▶ **Exercise**: Without any of its pictures, the listing below should be output exactly.

▶ **Data shown**:
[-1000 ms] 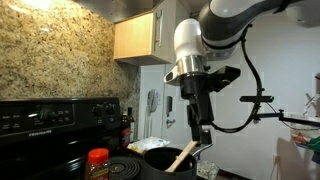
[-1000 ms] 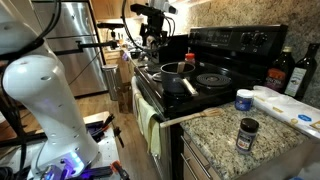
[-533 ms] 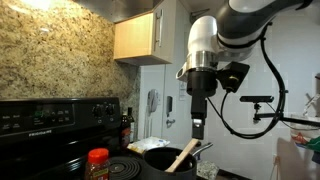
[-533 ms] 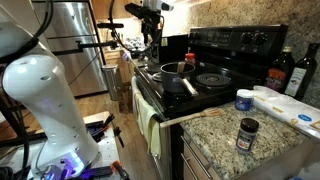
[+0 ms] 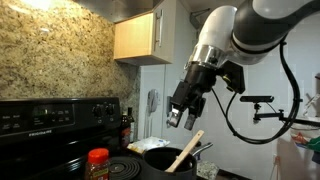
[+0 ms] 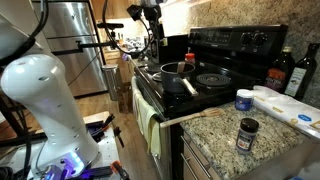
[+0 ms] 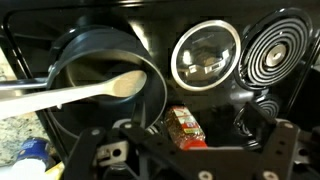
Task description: Remove the lid from the pot on the stove, pick up the wooden spoon from the right side of the countertop and put it inside the pot
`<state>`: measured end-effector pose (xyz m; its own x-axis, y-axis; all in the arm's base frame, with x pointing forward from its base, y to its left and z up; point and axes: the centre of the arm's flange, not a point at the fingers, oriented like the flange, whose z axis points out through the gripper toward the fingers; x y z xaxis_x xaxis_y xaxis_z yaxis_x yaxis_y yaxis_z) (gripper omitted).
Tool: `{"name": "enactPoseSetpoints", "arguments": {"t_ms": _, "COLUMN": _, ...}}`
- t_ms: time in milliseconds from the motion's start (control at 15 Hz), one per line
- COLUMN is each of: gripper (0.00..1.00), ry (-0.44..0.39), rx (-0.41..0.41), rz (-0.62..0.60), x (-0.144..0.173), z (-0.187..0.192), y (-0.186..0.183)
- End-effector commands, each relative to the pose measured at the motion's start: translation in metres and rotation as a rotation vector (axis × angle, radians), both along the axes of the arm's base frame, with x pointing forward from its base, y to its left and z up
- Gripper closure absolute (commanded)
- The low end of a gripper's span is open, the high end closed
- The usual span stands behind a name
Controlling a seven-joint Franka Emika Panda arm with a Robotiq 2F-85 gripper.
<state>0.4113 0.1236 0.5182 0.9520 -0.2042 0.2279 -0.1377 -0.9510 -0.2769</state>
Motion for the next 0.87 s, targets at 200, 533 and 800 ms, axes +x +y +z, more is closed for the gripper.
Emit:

▶ **Output for this exercise**:
[-1000 ms] 
[-1000 ms] 
[-533 ms] 
[-533 ms] 
[+0 ms] 
[+0 ms] 
[+0 ms] 
Task description: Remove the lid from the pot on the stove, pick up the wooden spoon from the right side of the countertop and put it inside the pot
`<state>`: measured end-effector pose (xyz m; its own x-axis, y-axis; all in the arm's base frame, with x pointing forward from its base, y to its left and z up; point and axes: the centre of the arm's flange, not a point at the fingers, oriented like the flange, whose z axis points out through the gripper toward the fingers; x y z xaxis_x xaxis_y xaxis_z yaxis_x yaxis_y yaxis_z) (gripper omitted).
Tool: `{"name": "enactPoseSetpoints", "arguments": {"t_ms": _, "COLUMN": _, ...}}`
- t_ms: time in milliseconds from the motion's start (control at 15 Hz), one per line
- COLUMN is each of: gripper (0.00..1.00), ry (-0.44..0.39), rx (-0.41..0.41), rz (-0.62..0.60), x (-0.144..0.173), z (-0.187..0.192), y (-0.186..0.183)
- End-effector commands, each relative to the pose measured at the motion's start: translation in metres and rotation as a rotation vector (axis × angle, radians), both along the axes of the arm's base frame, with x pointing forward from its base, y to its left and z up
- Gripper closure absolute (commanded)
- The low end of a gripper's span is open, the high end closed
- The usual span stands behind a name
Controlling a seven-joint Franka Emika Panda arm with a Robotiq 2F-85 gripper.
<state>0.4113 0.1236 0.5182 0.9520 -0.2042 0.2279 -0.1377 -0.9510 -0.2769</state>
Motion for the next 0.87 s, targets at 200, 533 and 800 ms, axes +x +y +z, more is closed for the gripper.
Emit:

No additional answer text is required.